Optimal last-iterate convergence in matrix games with bandit feedback using the log-barrier
Summary
This research investigates the challenge of achieving last-iterate convergence in zero-sum matrix games, particularly when players operate in an uncoupled manner. Previous work by Fiegel et al. (2025) established a lower bound on the exploitability gap of \Omega(t^{-1/4}), indicating the difficulty of this problem. While existing online mirror descent algorithms have been proposed, they have not yet achieved this specific convergence rate. This study demonstrates that incorporating a log-barrier regularization, combined with a dual-focused analytical approach, enables O-tilde(t^{-1/4}) convergence with high probability. The methodology is also extended to extensive-form games, yielding a bound with the same convergence rate.
Key takeaway
For research scientists developing algorithms for zero-sum matrix games with uncoupled players, you should explore integrating log-barrier regularization into your online mirror descent approaches.

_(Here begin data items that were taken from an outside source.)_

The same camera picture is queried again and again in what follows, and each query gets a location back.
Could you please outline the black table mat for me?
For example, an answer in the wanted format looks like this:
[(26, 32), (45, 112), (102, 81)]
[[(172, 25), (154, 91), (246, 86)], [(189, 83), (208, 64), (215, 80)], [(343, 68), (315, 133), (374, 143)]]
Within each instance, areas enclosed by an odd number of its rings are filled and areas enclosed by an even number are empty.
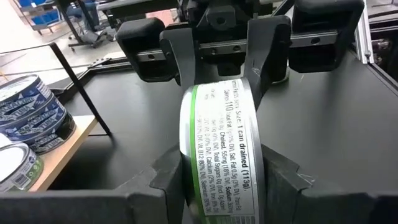
[[(53, 190), (113, 189), (178, 143), (182, 91), (132, 71), (95, 75), (85, 90), (108, 125), (85, 139)], [(398, 89), (352, 53), (332, 72), (291, 72), (257, 111), (261, 142), (317, 181), (398, 194)]]

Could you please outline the silver can dark blue label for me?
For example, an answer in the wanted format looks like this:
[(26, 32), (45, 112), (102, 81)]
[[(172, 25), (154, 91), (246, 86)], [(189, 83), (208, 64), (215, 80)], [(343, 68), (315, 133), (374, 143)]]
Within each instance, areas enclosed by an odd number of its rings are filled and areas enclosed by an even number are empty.
[(46, 132), (34, 137), (25, 143), (36, 154), (41, 155), (48, 153), (61, 146), (74, 133), (76, 124), (73, 117), (67, 113), (62, 122), (58, 122), (54, 128), (50, 128)]

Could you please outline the silver can blue barcode label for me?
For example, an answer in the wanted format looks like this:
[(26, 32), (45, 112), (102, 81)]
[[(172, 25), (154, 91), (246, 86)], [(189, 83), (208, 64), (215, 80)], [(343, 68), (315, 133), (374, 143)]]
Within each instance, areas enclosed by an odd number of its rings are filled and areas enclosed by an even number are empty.
[(0, 124), (0, 133), (6, 135), (11, 141), (28, 141), (36, 138), (46, 131), (57, 129), (67, 115), (67, 110), (53, 96), (36, 111)]

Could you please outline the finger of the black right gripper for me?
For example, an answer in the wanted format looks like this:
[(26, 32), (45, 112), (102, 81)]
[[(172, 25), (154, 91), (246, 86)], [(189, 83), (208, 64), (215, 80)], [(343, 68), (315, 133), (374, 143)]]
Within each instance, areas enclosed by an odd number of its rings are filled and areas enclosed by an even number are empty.
[(243, 77), (248, 81), (255, 108), (271, 84), (286, 76), (290, 36), (291, 21), (287, 16), (248, 22)]
[(192, 28), (166, 29), (160, 33), (160, 48), (165, 57), (165, 80), (179, 77), (186, 92), (195, 84), (197, 60)]

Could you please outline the black frame wooden shelf rack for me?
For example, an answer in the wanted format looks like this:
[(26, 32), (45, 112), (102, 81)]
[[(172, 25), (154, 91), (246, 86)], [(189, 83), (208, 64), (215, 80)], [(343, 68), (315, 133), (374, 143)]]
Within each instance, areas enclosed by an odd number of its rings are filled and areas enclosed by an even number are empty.
[(33, 47), (28, 47), (28, 48), (23, 48), (23, 49), (11, 50), (11, 51), (7, 51), (7, 52), (0, 52), (0, 54), (8, 54), (8, 53), (19, 52), (19, 51), (30, 50), (30, 49), (36, 49), (36, 48), (41, 48), (41, 47), (46, 47), (46, 46), (49, 46), (52, 49), (52, 52), (55, 54), (55, 56), (57, 57), (58, 61), (61, 63), (62, 67), (64, 68), (64, 70), (66, 71), (68, 76), (70, 77), (73, 85), (77, 88), (78, 92), (83, 97), (85, 103), (87, 104), (87, 106), (89, 107), (91, 112), (93, 113), (93, 115), (95, 117), (95, 120), (97, 122), (99, 122), (99, 124), (101, 125), (101, 127), (105, 131), (104, 134), (90, 134), (90, 136), (109, 136), (109, 137), (111, 137), (112, 136), (112, 132), (108, 128), (108, 125), (104, 122), (103, 118), (98, 113), (98, 110), (96, 109), (95, 105), (93, 104), (91, 98), (89, 97), (89, 95), (85, 91), (83, 85), (80, 83), (78, 77), (75, 75), (75, 72), (73, 71), (72, 67), (67, 62), (64, 54), (62, 53), (62, 51), (59, 49), (58, 45), (55, 42), (51, 42), (49, 44), (36, 45), (36, 46), (33, 46)]

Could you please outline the rack with blue bins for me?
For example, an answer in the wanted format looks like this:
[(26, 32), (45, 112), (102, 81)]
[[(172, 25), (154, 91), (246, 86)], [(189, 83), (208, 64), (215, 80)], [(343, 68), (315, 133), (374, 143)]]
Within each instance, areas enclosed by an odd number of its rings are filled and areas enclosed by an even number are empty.
[(53, 33), (52, 27), (63, 22), (55, 0), (12, 0), (24, 19), (33, 31), (38, 32), (48, 29)]

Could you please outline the silver aluminium post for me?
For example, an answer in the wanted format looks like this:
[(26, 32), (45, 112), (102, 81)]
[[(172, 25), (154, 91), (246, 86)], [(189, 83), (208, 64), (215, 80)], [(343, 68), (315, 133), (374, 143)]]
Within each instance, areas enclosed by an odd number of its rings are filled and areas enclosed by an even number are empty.
[(368, 10), (365, 6), (355, 31), (356, 53), (363, 64), (374, 63)]

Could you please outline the person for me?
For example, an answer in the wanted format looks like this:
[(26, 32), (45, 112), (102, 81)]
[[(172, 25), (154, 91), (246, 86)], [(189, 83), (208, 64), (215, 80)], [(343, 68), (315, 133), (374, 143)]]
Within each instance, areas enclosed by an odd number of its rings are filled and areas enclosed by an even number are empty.
[(96, 32), (97, 30), (95, 29), (95, 27), (100, 24), (100, 20), (99, 20), (98, 12), (96, 9), (95, 0), (82, 0), (82, 1), (86, 7), (86, 10), (88, 11), (88, 14), (90, 15), (91, 21), (93, 23), (92, 27), (90, 26), (88, 19), (86, 18), (83, 11), (81, 10), (81, 7), (77, 3), (75, 3), (75, 7), (73, 7), (71, 5), (69, 5), (67, 7), (67, 15), (73, 16), (73, 17), (79, 17), (80, 19), (83, 20), (85, 27), (88, 30), (90, 30), (92, 32)]

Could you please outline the light wooden shelf board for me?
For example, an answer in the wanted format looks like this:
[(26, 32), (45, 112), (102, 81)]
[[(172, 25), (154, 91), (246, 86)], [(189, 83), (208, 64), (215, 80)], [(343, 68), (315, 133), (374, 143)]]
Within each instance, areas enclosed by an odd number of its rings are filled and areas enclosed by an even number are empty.
[(94, 115), (74, 116), (75, 130), (59, 147), (40, 155), (44, 168), (29, 192), (47, 190), (97, 124)]

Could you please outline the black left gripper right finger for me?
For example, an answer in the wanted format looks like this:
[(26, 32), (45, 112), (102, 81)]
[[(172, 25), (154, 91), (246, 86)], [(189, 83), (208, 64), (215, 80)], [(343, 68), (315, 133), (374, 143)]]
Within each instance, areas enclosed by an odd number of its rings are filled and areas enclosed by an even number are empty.
[(263, 146), (265, 224), (398, 224), (398, 191), (350, 192)]

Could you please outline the silver can white green label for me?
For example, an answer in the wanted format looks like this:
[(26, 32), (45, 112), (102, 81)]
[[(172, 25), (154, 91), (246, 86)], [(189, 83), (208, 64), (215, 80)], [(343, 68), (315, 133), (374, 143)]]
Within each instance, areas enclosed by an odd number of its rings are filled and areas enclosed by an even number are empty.
[(266, 223), (261, 142), (245, 78), (186, 90), (179, 148), (194, 224)]

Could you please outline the silver can red label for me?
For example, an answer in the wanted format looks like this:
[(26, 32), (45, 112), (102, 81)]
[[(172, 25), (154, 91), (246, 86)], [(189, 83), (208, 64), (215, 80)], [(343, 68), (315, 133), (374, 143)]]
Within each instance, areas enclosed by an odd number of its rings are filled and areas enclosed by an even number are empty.
[(28, 191), (44, 169), (42, 159), (24, 143), (0, 147), (0, 192)]

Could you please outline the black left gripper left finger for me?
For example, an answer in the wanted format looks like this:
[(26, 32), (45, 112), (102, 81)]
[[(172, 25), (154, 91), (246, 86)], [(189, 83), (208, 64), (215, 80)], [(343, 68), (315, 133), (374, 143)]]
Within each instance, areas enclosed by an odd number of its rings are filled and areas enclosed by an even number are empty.
[(185, 196), (178, 146), (115, 189), (0, 194), (0, 224), (181, 224)]

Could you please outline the silver can blue white label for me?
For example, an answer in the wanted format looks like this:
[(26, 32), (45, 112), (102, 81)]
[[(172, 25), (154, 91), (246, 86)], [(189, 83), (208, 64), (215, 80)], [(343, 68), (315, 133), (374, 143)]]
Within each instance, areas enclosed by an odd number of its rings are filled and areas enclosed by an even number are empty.
[(28, 115), (51, 96), (51, 90), (38, 75), (19, 77), (0, 85), (0, 122)]

This technique, combined with a dual-focused analysis, offers a path to achieving the optimal O-tilde(t^{-1/4}) last-iterate convergence rate, potentially improving algorithm efficiency and stability in complex game theory applications.
Key insights
Log-barrier regularization enables optimal last-iterate convergence in uncoupled zero-sum matrix games.
Principles
- Uncoupled players complicate last-iterate convergence.
- Dual-focused analysis can reveal optimal rates.
Method
The method involves applying log-barrier regularization within an online mirror descent framework, coupled with a dual-focused analysis, to achieve O-tilde(t^{-1/4}) convergence.
In practice
- Apply log-barrier to uncoupled game learning.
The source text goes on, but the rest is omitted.